CORSA, VERTICALIZZAZIONI E… PETTINARI NEL MIRINO

Castori va veloce e la società prova a tenere il passo. La Salernitana che verrà dovrà essere una diretta conseguenza di queste brevi premesse. Una squadra che corre e tanto. In tutti i sensi. Il trainer granata conferma il 3-5-2 come marchio di fabbrica, ma con idee e dinamiche di gioco ben diverse rispetto al passato targato, Gian Piero Ventura. Un modulo che può trasformarsi agevolmente in 4-4-2 oppure in 3-5-1-1. Si giocherà molto più in verticale che in orizzontale. Ritmo e intensità saranno le parole d’ordine del tecnico di Tolentino che proverà a cambiare mentalità alla squadra. Castori lavorerà sui principi. Sui concetti. Intanto il tecnico è già al lavoro da ieri. Esattamente un attimo dopo che ha messo la firma sul contratto a Roma.

Si parte con le visite mediche tra 9 giorni esatti. Il 20 agosto il raduno a Salerno. Dopo qualche giorno tutti in ritiro (Roccaporena resta la prima scelta, ma in alternativa è pronta Sarnano). La rosa non sarà smantellata e comincerà subito ad allenarsi in sede (al Mary Rosy). L’80% circa dell’organico rimarrà in granata con l’aggiunta di 5/6 rinforzi di un certo spessore per l’operazione… riscatto. Si proverà anche a trattenere anche i pezzi pregiati della Lazio come Kiyine e Lombardi. Staremo a vedere.

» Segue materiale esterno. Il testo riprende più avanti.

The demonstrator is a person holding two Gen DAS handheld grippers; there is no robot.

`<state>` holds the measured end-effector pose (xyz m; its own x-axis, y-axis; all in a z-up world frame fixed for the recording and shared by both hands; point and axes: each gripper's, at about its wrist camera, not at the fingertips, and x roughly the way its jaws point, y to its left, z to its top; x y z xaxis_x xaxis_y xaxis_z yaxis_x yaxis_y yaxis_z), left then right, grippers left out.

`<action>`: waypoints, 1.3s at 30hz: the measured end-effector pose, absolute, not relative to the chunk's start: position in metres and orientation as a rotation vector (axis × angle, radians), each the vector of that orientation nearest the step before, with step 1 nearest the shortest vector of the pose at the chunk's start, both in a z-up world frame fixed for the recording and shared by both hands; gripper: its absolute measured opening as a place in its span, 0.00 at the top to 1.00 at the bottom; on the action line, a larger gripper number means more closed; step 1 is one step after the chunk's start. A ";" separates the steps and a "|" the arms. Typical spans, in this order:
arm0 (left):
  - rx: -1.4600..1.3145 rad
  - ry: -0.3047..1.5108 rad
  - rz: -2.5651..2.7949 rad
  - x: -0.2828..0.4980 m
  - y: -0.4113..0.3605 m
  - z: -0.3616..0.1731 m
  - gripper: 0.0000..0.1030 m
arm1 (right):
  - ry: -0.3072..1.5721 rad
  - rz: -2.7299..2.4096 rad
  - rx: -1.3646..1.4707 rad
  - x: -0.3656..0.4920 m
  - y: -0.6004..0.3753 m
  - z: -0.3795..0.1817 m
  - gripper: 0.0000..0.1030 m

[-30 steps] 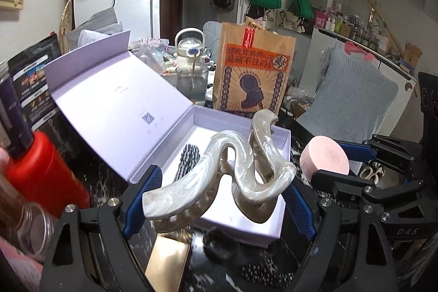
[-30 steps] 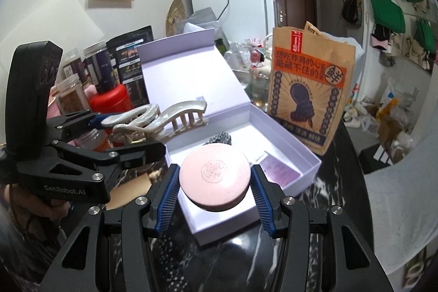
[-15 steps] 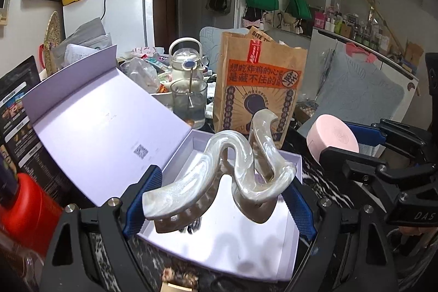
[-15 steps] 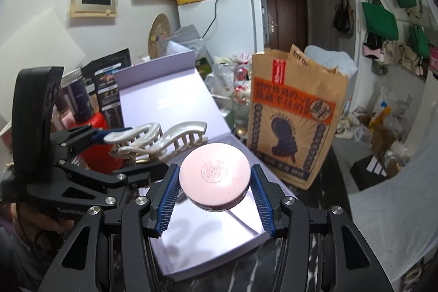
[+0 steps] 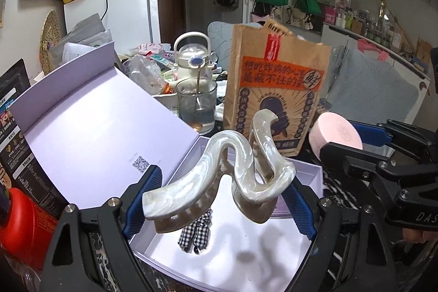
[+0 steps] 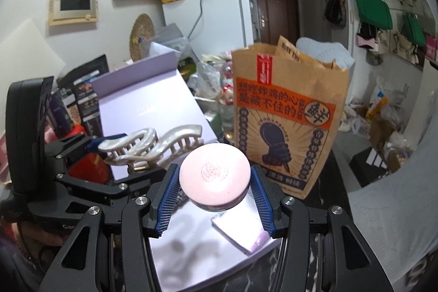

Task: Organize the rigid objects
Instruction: 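Lower the compact with the right tool while the left tool lowers the claw clip into the box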

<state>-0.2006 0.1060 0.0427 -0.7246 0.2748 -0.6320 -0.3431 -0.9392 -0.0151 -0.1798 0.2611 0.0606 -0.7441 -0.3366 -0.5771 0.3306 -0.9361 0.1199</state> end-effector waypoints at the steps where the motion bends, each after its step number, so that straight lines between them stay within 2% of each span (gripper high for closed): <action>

Intanto il reparto offensivo. La Salernitana ha due attaccanti come Djuric e Jallow che ritrovano il loro padre putativo. Fabrizio Castori avrà il compito di valorizzarli ancora. Djuric e Jallow sono i suoi ragazzi, da sempre. L’airone era un corazziere con la faccia da bambino. Castori lo vedeva «arrampicarsi» nelle amichevoli di metà settimana, che il suo Cesena disputava contro la formazione Primavera. Alla fine decise: gli regalò il debutto, lo fece giocare il 30 ottobre 2007 per 24′ contro il Mantova. «Gli devo tanto, lui ha creduto in me», ha detto spesso Djuric, alla vigilia degli incroci, da avversario, con il vecchio mentore. Adesso può riabbracciarlo ed è una bella sfida: il centravanti è reduce dalla stagione più prolifica (12 gol) e Castori sa come «nutrirlo». Lo utilizzerà non solo per dare respiro alla squadra difendendo il pallone, ma anche facendogli indirizzare i cross che possano esaltarne il gioco aereo, la specialità di Djuric.

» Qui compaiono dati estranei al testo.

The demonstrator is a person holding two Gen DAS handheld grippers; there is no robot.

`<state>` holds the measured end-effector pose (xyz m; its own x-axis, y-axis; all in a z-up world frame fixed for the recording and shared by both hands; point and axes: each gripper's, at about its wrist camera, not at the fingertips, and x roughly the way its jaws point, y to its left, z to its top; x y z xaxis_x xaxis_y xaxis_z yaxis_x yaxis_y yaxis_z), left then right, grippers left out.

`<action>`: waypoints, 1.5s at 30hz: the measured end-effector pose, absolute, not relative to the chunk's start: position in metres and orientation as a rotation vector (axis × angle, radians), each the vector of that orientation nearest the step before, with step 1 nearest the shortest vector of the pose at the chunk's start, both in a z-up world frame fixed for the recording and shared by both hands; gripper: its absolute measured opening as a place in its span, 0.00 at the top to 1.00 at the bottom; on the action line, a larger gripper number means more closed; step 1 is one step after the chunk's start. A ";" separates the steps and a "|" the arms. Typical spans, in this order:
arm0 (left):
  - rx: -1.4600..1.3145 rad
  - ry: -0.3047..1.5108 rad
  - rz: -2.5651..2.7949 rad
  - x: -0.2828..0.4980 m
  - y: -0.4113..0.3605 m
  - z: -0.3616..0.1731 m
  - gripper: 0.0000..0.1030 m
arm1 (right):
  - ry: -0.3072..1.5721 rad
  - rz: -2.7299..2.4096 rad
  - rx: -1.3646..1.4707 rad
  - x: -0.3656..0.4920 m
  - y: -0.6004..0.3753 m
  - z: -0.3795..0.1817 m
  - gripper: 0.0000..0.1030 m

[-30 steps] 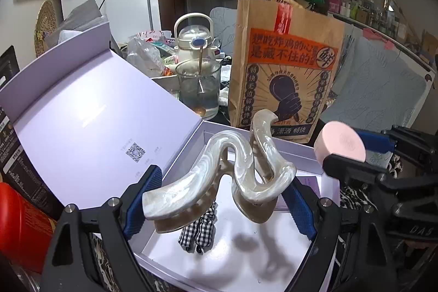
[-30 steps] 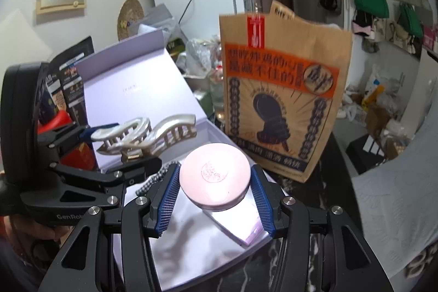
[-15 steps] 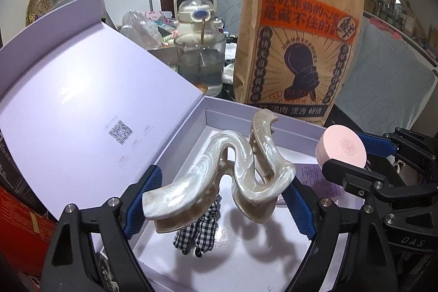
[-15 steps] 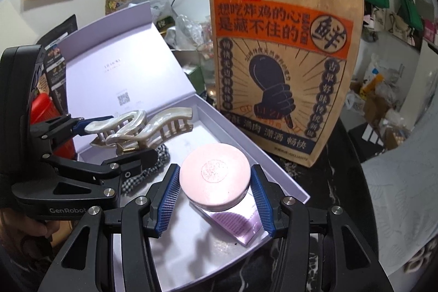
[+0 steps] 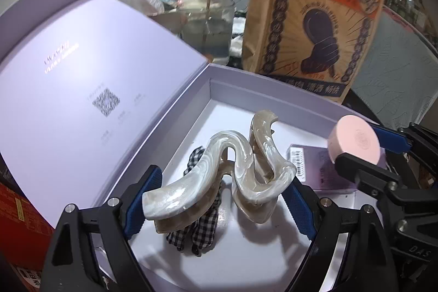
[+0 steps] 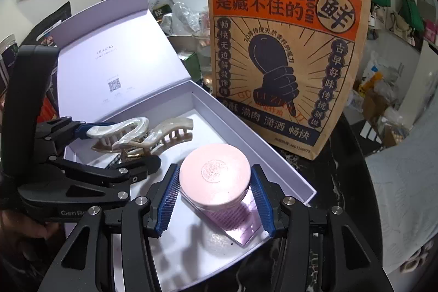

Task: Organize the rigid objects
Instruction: 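Lower the compact with the right tool while the left tool lowers the claw clip into the box, then open both tools to release the compact and claw clip, then withdraw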

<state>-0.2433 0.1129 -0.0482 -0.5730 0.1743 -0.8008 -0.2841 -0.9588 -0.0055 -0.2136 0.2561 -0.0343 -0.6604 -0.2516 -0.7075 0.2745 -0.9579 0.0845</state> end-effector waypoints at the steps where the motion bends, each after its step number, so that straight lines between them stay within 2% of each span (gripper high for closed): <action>1: -1.300 0.174 2.567 -0.244 0.112 -0.050 0.16 | 0.042 -2.625 1.116 -0.214 0.256 -0.036 0.50; 28: -1.485 0.155 2.495 -0.256 0.111 -0.061 0.15 | 0.171 -2.636 1.188 -0.215 0.247 -0.055 0.50; 32: -1.492 0.160 2.509 -0.254 0.111 -0.059 0.15 | 0.185 -2.667 1.161 -0.212 0.250 -0.049 0.41; 43: -1.500 0.141 2.516 -0.250 0.105 -0.051 0.15 | 0.181 -2.676 1.147 -0.209 0.248 -0.038 0.41; 45: -1.504 0.131 2.516 -0.249 0.105 -0.048 0.12 | 0.183 -2.692 1.142 -0.207 0.249 -0.034 0.41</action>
<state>-0.2486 0.1045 -0.0479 -0.4588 0.1315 -0.8787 -0.2220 -0.9746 -0.0299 -0.2074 0.2489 -0.0341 -0.6770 -0.1449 -0.7215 0.2412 -0.9700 -0.0316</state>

Poi c’è Jallow, il giocatore da recuperare in zona gol. Con Castori al Cesena, l’attaccante gambiano ha vissuto la sua età dell’oro: giocava prima punta, veniva lanciato in contropiede, attaccava «diritto per diritto», come dicono gli allenatori. «Jallow più Djuric fanno la differenza e in B sono coppia completa». Così li presentò Castori due estati fa e adesso li allenerà. Ha intenzione di far giocare Jallow stretto a Djuric per attaccare la profondità. L’obiettivo è metterlo in condizione di arrivare di nuovo in doppia cifra: 11 reti in Romagna, guidato dal trainer di Tolentino, prima dell’approdo in granata. Jallow gli è sempre stato riconoscente e da giocatore del Cesena disse: «Per me Castori è come Mourinho».

Un altro ritorno si profila all’ombra dell’Arechi. Si tratta di Moses Odjer. Il centrocampista è passato a gennaio al Trapani con obbligo di riscatto in caso di salvezza. I siciliani non sono riusciti a mantenere la categoria (a causa di due punti di penalizzazione che sono stati letali nonostante la rimonta di Castori) e la Salernitana sembrava voler fare spallucce. L’arrivo del trainer sulla panchina dell’ippocampo è un passepartout per il ghanese. Odjer sarà uno dei ragazzi di Castori. Un paio di difensori centrali; un esterno di fascia sinistra ed una punta da doppia cifra. Laddove naturalmente il resto del gruppo sia confermato all’ombra dell’Arechi. L’identikit del bomber corrisponde a quello di Stefano Pettinari (’92) che Castori ha avuto quest’anno al Trapani. Nella terra dei ciclopi, l’attaccante ha messo a segno ben 17 reti ed è finito nel mirino di parecchi club cadetti. La Salernitana è in vantaggio. A centrocampo, invece, viaggiano verso la riconferma capitan Di Tacchio (che a breve si accorderà per il rinnovo) e si spera di avere ancora a disposizione Dziczek. Un mediano e un play. Il resto nella lista della spesa definitiva che Castori consegnerà a breve a Fabiani.